= GIVEN MATERIAL =
◇ ◇ ◇
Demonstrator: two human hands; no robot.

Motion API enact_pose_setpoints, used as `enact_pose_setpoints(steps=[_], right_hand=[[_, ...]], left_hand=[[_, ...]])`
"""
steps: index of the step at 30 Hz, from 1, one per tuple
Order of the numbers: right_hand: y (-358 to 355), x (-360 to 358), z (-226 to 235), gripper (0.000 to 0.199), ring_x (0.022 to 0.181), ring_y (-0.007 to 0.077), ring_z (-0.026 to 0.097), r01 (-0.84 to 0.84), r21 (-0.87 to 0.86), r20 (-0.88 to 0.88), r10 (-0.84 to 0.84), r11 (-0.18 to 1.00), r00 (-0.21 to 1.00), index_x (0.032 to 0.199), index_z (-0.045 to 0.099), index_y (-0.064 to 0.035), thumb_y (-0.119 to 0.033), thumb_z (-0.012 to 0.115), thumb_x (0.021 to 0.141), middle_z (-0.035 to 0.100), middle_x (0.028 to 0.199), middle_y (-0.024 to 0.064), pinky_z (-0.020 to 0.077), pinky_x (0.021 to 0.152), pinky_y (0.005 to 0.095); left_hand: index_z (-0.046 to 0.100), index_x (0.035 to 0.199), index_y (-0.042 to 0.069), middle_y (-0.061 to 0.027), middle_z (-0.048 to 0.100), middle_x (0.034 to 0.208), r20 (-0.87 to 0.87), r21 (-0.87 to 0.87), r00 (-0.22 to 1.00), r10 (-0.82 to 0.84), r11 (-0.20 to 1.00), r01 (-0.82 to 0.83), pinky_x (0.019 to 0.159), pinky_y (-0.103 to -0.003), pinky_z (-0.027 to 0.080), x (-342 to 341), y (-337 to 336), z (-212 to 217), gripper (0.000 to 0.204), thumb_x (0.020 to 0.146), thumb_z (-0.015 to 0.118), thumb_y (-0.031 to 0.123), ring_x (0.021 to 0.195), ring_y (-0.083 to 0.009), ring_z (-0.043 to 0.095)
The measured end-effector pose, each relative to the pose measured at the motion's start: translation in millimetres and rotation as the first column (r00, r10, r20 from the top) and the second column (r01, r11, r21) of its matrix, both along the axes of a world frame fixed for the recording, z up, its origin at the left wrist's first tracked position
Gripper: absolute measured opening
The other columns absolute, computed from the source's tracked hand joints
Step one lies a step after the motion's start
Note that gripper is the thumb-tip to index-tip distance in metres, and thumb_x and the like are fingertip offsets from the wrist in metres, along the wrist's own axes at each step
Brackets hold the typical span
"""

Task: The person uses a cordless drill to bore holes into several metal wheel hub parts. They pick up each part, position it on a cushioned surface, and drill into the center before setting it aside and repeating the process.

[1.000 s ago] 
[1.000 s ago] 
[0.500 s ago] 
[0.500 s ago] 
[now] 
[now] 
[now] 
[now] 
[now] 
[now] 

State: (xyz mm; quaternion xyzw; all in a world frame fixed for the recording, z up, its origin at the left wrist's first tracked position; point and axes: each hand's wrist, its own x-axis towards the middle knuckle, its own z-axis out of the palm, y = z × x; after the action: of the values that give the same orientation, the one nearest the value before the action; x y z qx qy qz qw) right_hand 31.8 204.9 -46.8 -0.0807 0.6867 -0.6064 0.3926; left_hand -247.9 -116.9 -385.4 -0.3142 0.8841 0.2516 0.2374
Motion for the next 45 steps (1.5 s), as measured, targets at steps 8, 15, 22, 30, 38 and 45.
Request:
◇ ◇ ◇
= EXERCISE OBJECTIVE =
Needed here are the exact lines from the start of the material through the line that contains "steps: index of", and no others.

= EXERCISE SOLUTION =
Demonstrator: two human hands; no robot.

Motion API enact_pose_setpoints, used as `enact_pose_setpoints(steps=[_], right_hand=[[_, ...]], left_hand=[[_, ...]])`
"""
steps: index of the step at 30 Hz, from 1, one per tuple

The exercise contains no remaining tasks.